Something has to give. If Abraham had six sons with Keturah after Sarah, then wouldn’t we also need to call these miracle boys? He was 100 years old when Isaac was born and Sarah said at least nine months before that, “my lord is old” (18:12); it’s part of the reason that she laughed out loud when the angel announced a birth. Abraham was “as good as dead” when Isaac was born (Hebrews 11:12) Did God renew Abraham’s vitality such that it carried over for a additional decades, a position that “amplifies the glory of the miracle” as Augustine supposed? But why would Abraham even want another woman? Is it because, as Calvin thought probable, that “his mind had been wounded, by the divorce which Sarah had compelled him to make with Hagar”?

If, instead, he took Keturah before Sarah’s death, why is this the first we’ve heard of it? Sarah had significant territory issues with Hagar and Ishmael, but we should believe that she had none with Keturah or her six boys?
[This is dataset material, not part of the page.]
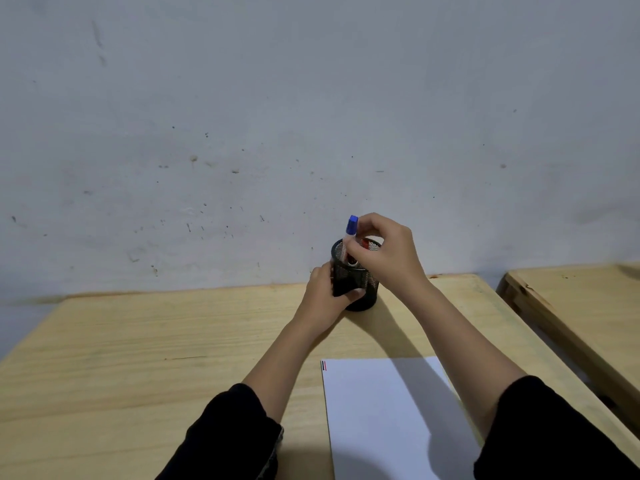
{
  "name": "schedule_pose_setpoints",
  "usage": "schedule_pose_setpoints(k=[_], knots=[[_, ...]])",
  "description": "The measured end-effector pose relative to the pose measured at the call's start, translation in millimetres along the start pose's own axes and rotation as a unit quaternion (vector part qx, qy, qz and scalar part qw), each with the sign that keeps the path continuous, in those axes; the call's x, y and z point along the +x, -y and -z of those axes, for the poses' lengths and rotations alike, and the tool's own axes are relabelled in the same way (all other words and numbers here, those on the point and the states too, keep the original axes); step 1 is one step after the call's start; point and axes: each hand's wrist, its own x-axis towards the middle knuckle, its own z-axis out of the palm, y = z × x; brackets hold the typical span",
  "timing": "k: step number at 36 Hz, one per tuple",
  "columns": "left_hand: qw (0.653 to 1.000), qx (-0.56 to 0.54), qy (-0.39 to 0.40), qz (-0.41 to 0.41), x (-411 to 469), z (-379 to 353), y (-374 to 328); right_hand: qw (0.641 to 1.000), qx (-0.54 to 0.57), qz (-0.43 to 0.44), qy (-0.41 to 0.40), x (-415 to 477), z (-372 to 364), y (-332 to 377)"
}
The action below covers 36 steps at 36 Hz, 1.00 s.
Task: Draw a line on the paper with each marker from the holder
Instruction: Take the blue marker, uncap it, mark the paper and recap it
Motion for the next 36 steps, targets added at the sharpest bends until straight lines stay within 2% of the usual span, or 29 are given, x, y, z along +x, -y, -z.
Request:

Without more details, like how old Abraham was, it’s hard to know for sure, though I don’t think it too fantastic that Zimrah, Jokshan, Medan, Midian, Ishbak, and Shuah were born in his old age and after Sarah died. These sons of his with Keturah, and some grandsons through Jokshan and Midian, and some great-grandsons through Jokshan, become more of Israel’s future neighbors in the land we know as Arabia and the Arabian desert, eastward to the east country . (For example, Bildad the Shuhite, one of Job’s counselors, was part of Shuah’s tribe. The Midianties were the ones who bought Joseph from his brothers and sold him to Potiphar.)

Many Years (verses 7-11)

Death makes people attentive, not only the one dying but those preparing for or recovering from the passing of a loved one. There is not a lot in these verses, but the last details are encouraging.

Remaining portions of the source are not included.